2. Prelavado y limpieza de la carrocería
El método de los dos cubos es el estándar para un acabado profesional. Uno con agua y champú, y otro solo con agua limpia para aclarar la esponja y el guante de lavado antes de volver a enjabonarlo. Esto evita que la suciedad raye la pintura.
- Haz un prelavado con agua para retirar la suciedad más gruesa antes del jabón (esto reduce el riesgo de microarañazos).
- Diluye el champú específico en un cubo (normalmente entre el 2 % y el 7 %, según el fabricante).
- Lava por tramos y siempre de arriba hacia abajo: techo, ventanas, capó, laterales y, por último, la parte baja de la carrocería (la más sucia).
- Frota con movimientos suaves y lineales (nunca circulares).
- Aclara cada tramo con el segundo cubo antes de continuar: usa un segundo cubo con agua limpia para aclarar la esponja entre pasada y pasada (técnica de los "dos cubos"), evitando así reintroducir suciedad en el guante.

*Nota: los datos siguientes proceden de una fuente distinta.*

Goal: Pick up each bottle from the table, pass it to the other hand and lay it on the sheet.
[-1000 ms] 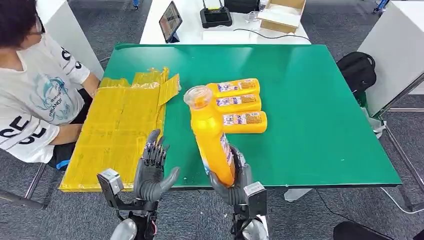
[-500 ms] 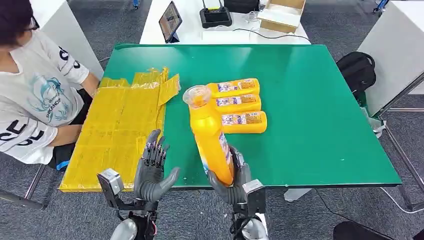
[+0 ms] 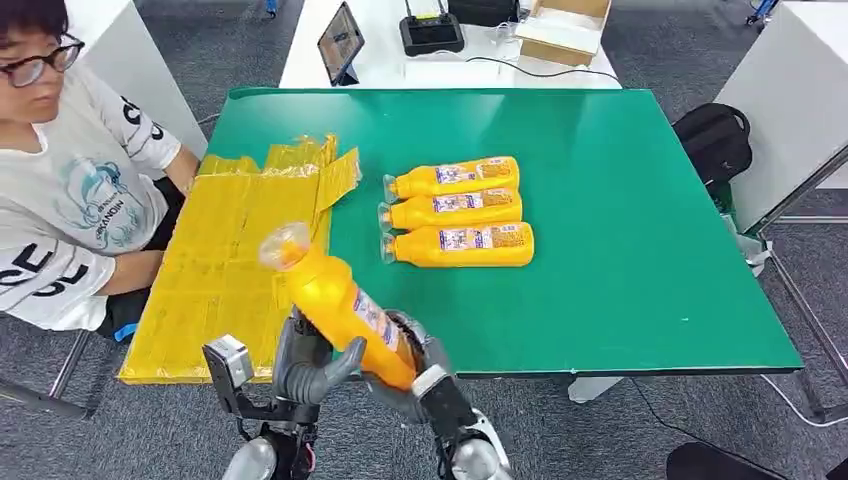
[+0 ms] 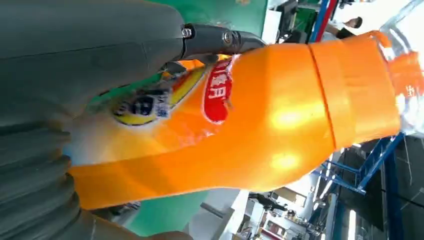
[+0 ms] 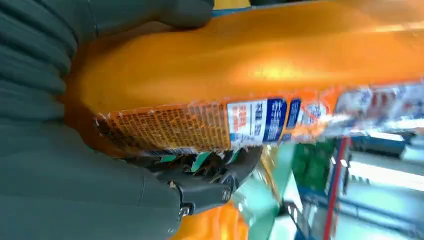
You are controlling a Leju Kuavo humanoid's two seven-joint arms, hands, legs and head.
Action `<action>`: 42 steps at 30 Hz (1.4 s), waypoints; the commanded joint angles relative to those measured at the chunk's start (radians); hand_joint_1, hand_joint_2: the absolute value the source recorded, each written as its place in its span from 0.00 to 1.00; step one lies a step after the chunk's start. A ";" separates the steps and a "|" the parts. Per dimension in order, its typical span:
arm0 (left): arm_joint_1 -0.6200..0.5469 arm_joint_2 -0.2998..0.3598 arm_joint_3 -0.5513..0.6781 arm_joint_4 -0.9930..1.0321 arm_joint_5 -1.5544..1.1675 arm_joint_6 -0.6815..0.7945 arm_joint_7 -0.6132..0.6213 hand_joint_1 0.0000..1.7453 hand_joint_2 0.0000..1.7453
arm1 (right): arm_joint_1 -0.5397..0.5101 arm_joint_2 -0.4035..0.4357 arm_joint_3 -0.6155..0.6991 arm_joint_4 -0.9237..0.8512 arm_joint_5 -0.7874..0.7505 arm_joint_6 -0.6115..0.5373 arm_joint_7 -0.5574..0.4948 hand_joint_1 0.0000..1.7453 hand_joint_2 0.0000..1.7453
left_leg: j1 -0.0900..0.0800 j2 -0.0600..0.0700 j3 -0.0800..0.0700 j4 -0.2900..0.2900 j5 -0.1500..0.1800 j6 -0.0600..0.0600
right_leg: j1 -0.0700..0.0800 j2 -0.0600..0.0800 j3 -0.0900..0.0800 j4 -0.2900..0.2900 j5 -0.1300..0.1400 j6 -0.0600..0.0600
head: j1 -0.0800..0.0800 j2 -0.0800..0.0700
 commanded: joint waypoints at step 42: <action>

- Cuando termines, da un aclarado final a todo el coche.
Limpia también los retrovisores y las juntas de las puertas, donde se acumula suciedad fácilmente.
3. Cristales exteriores y faros
Para el parabrisas y los cristales exteriores, usa el Limpiaparabrisas Wizard Concentrado, ya que su fórmula específica elimina cal, insectos y suciedad grasa sin dejar residuos que dificulten la visibilidad.

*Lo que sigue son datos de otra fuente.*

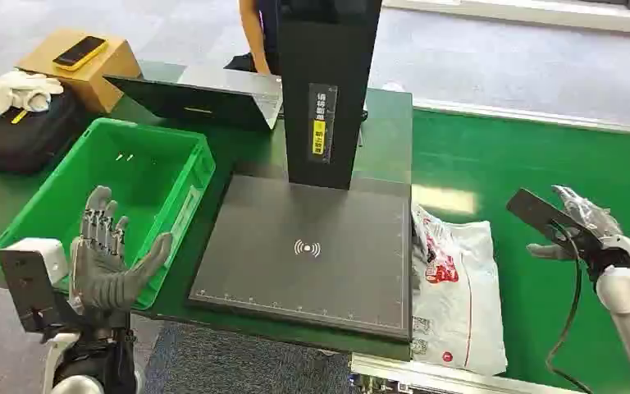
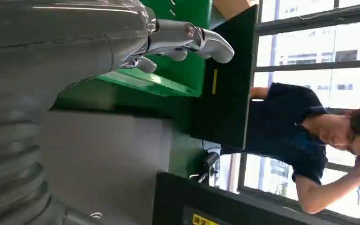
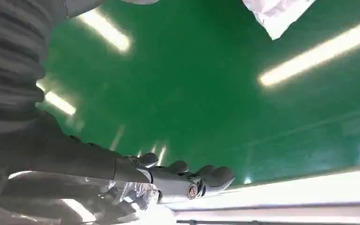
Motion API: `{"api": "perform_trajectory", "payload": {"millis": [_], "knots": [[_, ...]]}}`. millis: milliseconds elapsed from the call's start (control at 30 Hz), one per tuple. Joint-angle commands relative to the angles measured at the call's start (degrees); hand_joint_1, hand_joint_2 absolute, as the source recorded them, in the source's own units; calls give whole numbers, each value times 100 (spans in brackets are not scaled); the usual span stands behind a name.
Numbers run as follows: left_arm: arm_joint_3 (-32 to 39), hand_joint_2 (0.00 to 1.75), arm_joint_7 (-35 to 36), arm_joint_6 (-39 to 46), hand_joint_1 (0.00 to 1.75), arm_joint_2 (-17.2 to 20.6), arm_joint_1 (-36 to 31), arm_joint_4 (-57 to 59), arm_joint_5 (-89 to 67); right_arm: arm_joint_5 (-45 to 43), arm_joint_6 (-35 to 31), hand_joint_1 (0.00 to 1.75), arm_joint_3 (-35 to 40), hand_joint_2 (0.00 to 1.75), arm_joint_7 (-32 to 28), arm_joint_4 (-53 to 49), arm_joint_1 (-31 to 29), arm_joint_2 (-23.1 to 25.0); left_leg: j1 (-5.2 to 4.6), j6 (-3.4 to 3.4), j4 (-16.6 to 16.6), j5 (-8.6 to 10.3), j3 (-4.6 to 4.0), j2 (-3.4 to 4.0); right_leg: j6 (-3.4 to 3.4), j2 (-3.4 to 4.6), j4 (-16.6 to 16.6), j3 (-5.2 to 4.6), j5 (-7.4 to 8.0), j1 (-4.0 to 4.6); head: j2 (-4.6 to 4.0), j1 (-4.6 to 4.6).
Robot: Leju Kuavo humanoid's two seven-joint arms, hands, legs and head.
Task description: Moved the parcel from conveyor to table for the left to box.
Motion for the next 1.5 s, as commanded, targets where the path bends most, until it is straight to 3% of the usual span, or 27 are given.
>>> {"api": "perform_trajectory", "payload": {"millis": [33,333,833,1233,1500], "knots": [[-232,175,14,-43,0,403,-502,804,67,-128,162,0,1510,175,-79,1654,-1260,332,4,-20,-16,4,21,27,-9,23,-12,11,10,3,-2,4],[-345,175,-20,-33,0,467,-687,1059,113,-627,181,0,1991,175,-223,1266,-709,351,7,-18,-17,3,19,7,-9,5,-17,18,5,4,0,2],[-364,175,-32,25,0,465,-750,1116,152,-812,176,0,2768,175,-336,1420,-1052,698,6,-21,-13,2,10,23,-9,20,-7,4,7,4,0,2],[-380,175,-37,45,0,489,-752,1118,154,-851,164,0,2892,175,-376,1471,-1126,721,4,-18,-10,3,6,13,-8,11,-5,3,5,2,-2,2],[-519,175,-56,38,0,542,-825,1197,203,-889,461,0,3374,175,-363,1507,-1416,793,4,-24,-12,3,8,23,-11,20,-3,0,6,2,-2,2]]}}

Para los faros, un paño de microfibra húmedo es suficiente en la limpieza de mantenimiento. Además, existen productos pulidores específicos que restauran la transparencia.
4. Secado: el truco para un acabado perfecto
Dejar que el coche se seque al aire libre es uno de los errores más comunes. Las gotas de agua depositan cal y minerales sobre la pintura, creando las llamadas manchas de agua.
Seca el coche a mano con una toalla de microfibra de secado (son grandes, muy absorbentes y no rayan), pasándola con suavidad de arriba hacia abajo. Termina aplicando un protector o cera para sellar el brillo y proteger frente a rayos UV y suciedad.